SHM-XEL™ Platform
Overview
The SHM-XEL™ platform is an in vitro antibody discovery and optimization platform that couples somatic hypermutation with mammalian cell display in full-length or fragment formats. Desired antibody properties are evolved by co-expression of activation induced cytidine deaminase (AID) with antibody heavy and light chains in mammalian cells where the intact antibody is simultaneously displayed on the cell surface and secreted into the growth medium. Selection of antibodies with optimal properties is achieved using high-throughput screening methodologies. This versatile platform can be used for both discovery of new antibodies and optimization of existing antibodies to generate candidates with desired binding and specificity properties for therapeutic applications.
Features
- Reproduces the natural mechanism of antibody maturation and maintains native patterns of amino acid changes to improve antibody binding properties without in vivo limitations and biases
- Antibody heavy and light chains are co-evolved simultaneously and selected in their intended final format (e.g., full-length, fragment)
- Mutations of functional significance are generated across the entire variable region
- Uses Deciduous™ and APEX™ expression formats, AnaptysBio’s proprietary leading-edge mammalian cell expression, secretion and surface display technologies
- Uses high-throughput multi-parameter flow cytometry technology to select for desired antibody properties such as higher affinity, cross-reactivity, expression and stability
- Uses the ABELmAb™ series of proprietary fully human antibody libraries for de novo discovery and optimization applications
Applications
- Antibody Optimization (e.g., to improve binding affinity, cross-reactivity, expression and stability)
- Antibody Humanization
- Antibody Discovery
The SHM-XEL™ platform’s unique versatility, with its unprecedented range of starting points and applications, provides project teams the ability to optimally tailor activities based on the project’s objectives and availability of starting materials.

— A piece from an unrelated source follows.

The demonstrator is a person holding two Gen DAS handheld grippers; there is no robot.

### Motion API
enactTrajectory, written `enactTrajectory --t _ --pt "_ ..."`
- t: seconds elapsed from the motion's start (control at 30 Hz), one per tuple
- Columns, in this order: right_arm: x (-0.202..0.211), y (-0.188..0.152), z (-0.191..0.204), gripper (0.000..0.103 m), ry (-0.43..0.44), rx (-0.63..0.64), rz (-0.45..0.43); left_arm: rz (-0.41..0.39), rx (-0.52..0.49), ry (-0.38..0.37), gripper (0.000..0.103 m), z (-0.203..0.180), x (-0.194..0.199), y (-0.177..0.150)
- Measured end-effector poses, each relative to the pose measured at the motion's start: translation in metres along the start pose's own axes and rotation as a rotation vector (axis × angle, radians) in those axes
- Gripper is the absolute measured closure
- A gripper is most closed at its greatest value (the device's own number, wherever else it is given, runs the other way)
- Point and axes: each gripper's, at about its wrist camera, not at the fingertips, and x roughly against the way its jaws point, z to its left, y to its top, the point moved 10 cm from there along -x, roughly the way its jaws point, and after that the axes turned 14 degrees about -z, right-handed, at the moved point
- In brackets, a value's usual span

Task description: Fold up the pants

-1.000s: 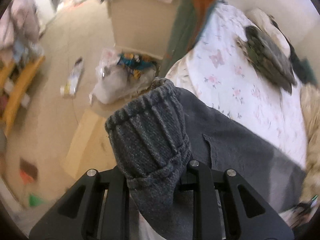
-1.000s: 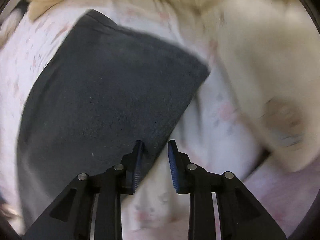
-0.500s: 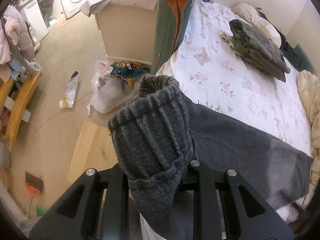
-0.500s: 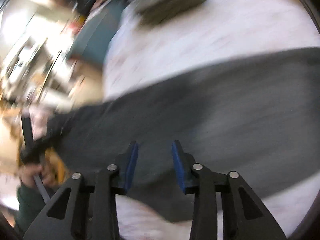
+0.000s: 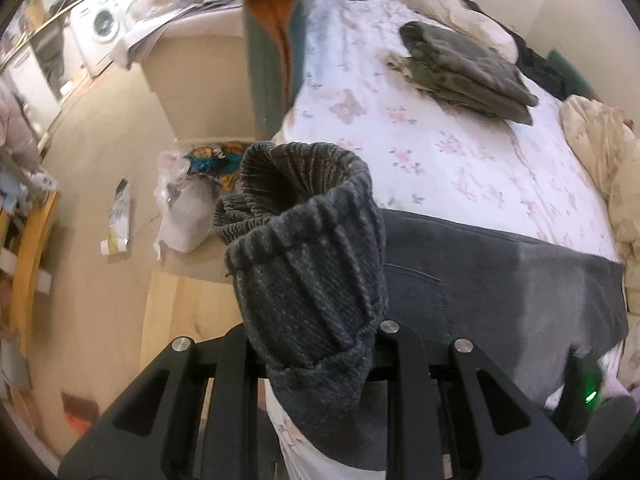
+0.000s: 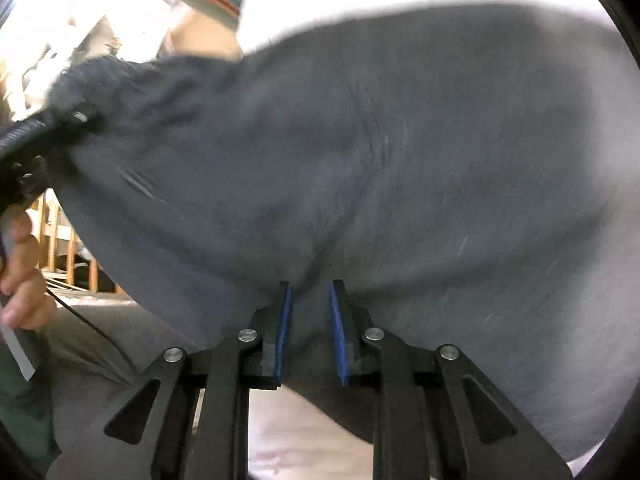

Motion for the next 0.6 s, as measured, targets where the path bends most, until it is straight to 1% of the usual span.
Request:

Somatic Hypermutation (SHM)
Central to AnaptysBio’s SHM-XEL™ platform is SHM, a natural process that occurs in a specific cell type of the immune system (B-cells) during the selection and maturation of antibodies. This process is the means by which the body generates potent antibodies to fight disease.

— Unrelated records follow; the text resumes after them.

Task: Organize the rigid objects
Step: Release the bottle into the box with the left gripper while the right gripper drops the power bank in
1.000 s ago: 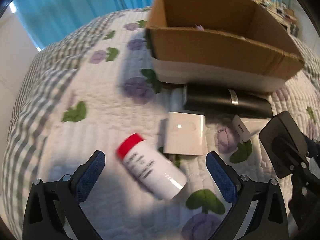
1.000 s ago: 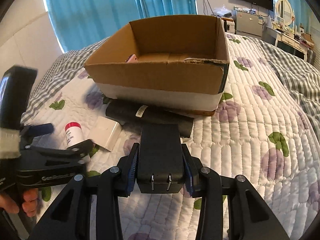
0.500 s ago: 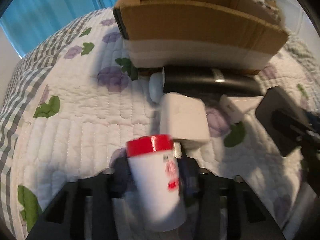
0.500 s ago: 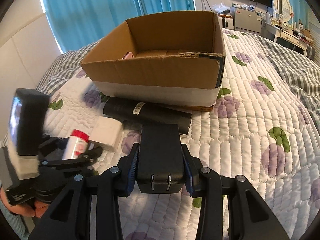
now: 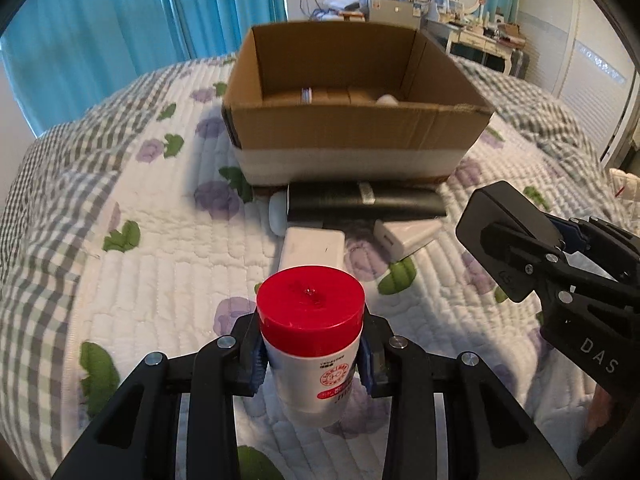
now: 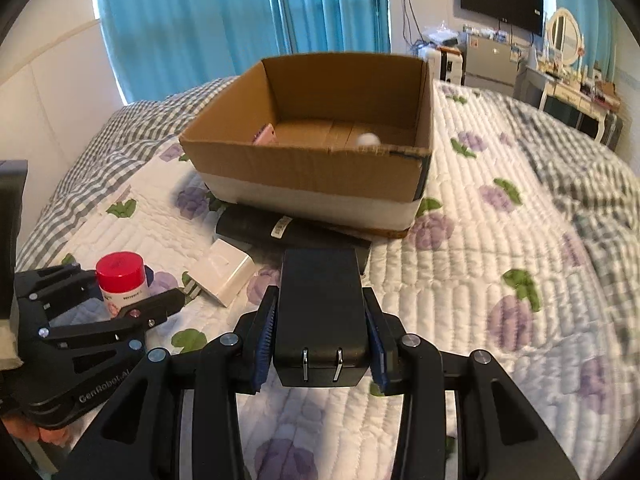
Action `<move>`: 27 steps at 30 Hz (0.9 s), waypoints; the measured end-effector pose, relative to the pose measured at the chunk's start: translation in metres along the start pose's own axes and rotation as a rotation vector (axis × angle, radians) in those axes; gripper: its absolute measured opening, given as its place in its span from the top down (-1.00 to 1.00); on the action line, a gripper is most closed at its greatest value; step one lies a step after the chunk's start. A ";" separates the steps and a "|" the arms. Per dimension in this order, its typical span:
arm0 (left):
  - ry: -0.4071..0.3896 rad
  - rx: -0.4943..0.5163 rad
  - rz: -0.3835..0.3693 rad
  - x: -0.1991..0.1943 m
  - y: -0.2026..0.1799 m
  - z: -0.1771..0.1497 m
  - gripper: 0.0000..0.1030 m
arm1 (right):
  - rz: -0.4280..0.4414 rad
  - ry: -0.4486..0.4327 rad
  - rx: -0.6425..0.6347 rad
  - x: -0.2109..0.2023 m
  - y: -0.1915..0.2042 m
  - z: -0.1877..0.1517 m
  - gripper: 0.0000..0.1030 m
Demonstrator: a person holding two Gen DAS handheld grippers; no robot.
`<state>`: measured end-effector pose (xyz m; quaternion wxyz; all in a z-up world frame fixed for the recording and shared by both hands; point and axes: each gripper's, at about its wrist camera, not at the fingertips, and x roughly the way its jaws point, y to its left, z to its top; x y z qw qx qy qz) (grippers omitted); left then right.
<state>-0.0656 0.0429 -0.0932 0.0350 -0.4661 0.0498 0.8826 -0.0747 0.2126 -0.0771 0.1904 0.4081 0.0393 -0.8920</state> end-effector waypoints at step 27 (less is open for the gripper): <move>-0.265 0.068 -0.088 -0.063 0.008 0.168 0.30 | -0.052 -0.258 -0.153 -0.081 0.002 0.160 0.25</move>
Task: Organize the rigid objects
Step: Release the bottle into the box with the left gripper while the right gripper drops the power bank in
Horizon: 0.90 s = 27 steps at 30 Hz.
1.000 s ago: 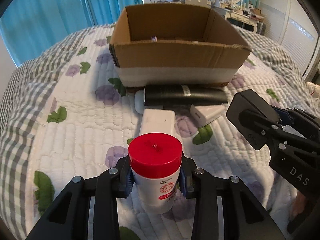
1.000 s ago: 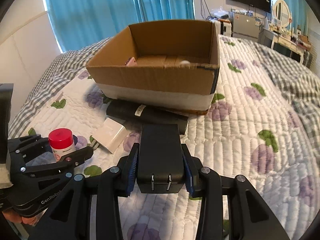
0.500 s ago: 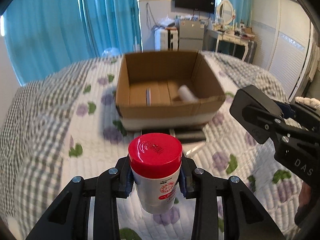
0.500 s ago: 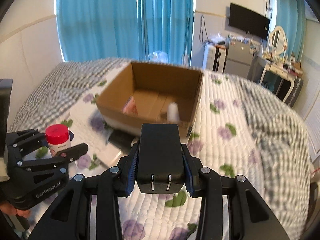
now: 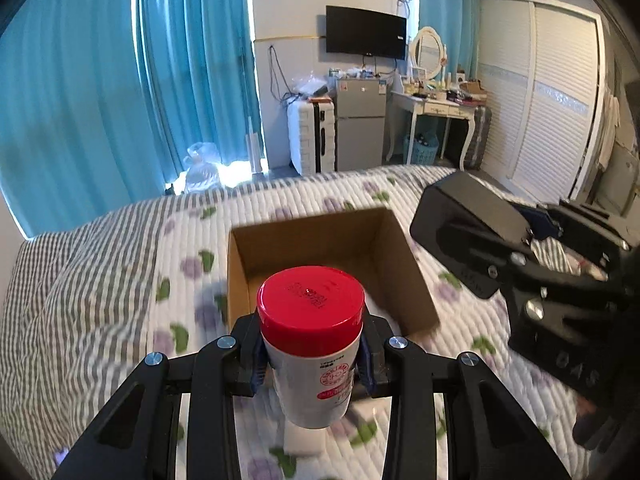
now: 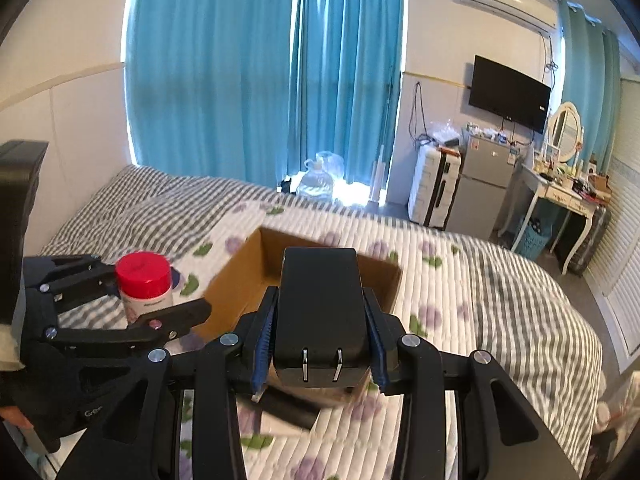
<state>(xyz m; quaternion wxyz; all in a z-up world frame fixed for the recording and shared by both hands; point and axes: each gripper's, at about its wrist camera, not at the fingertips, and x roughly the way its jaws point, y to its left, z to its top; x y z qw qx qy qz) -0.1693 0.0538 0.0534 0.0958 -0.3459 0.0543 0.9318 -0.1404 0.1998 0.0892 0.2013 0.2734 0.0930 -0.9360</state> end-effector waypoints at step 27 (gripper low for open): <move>0.254 0.042 0.043 0.151 0.006 0.000 -0.19 | -0.013 0.117 0.049 0.142 -0.051 -0.010 0.25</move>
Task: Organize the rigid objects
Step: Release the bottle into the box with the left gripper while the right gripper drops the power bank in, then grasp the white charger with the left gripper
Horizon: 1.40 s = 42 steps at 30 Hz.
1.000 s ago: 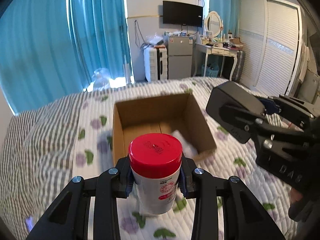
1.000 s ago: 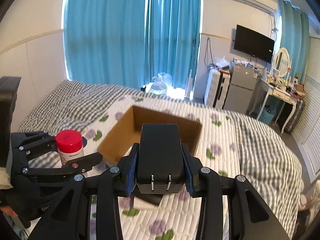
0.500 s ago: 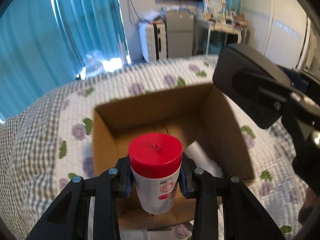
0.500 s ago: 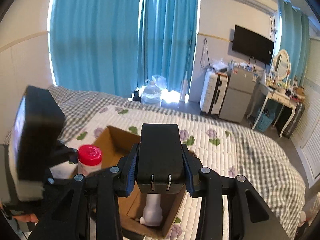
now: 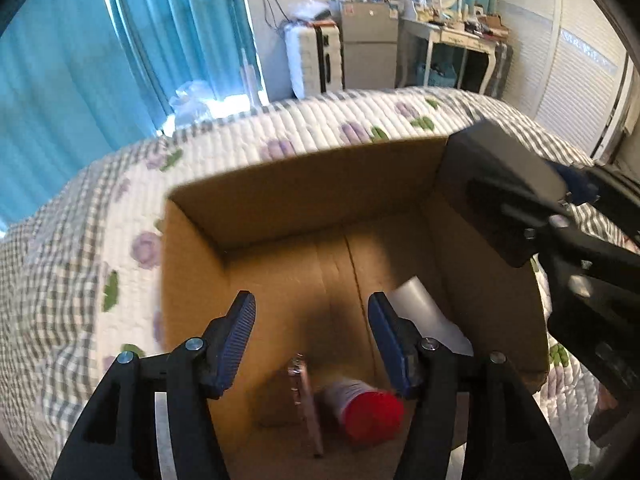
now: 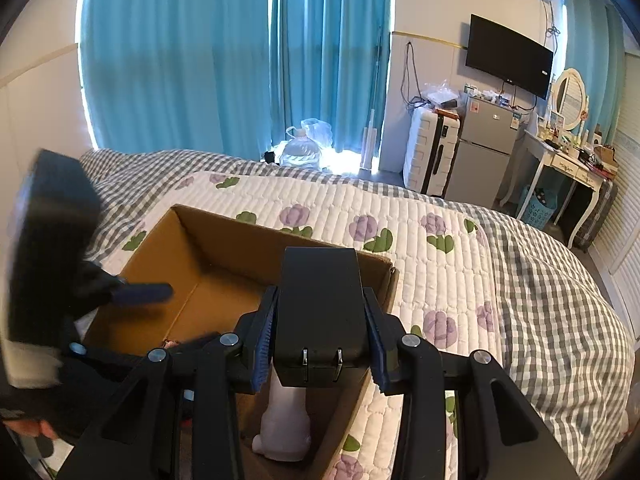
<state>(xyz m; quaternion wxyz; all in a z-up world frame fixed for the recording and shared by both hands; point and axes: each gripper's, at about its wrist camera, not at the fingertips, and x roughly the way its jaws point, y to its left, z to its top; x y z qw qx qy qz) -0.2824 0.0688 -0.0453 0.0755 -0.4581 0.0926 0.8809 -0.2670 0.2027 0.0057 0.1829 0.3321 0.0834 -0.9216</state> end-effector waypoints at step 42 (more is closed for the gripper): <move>-0.328 -0.120 0.072 -0.199 0.015 -0.120 -0.85 | -0.093 -0.063 0.040 -0.193 0.051 -0.070 -0.59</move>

SHM is a controlled process of introducing variability into the binding region of an antibody gene sequence and is catalyzed by the B-cell specific enzyme, Activation-Induced Cytidine Deaminase (AID). Antibody genes have evolved to be naturally templated to attract AID to the binding region. In the binding region, AID recognizes signature DNA motifs and initiates the process of SHM by deaminating a specific DNA residue (deoxycytidine) resulting in a different residue (deoxyuridine) that is not normally found in DNA. This change is recognized as a mistake by the cell, which attempts to correct the mistake by introducing additional DNA sequence modifications. This process of SHM results in non-random changes being introduced at functionally significant positions in the binding region sequence of the antibody. As a result, a large diversity of antibodies with different binding properties is created. The best antibodies for binding to a particular disease target are then selected by the body and produced in larger quantities to create a uniform army of antibodies well suited for fighting the disease.
The pioneering work of AnaptysBio’s founding scientific advisors was fundamental to elucidating the mechanism and role of AID in SHM, and the SHM-XEL™ platform is based on their insights.
Following a process known as recombination, B cells generate a large number of antibodies with different binding characteristics. Through subsequent SHM, an even greater, more potent and diverse assortment of antibodies is created. Only those B cells expressing antibodies with stronger binding to the disease target survive and go on to generate large quantities of therapeutically useful antibodies.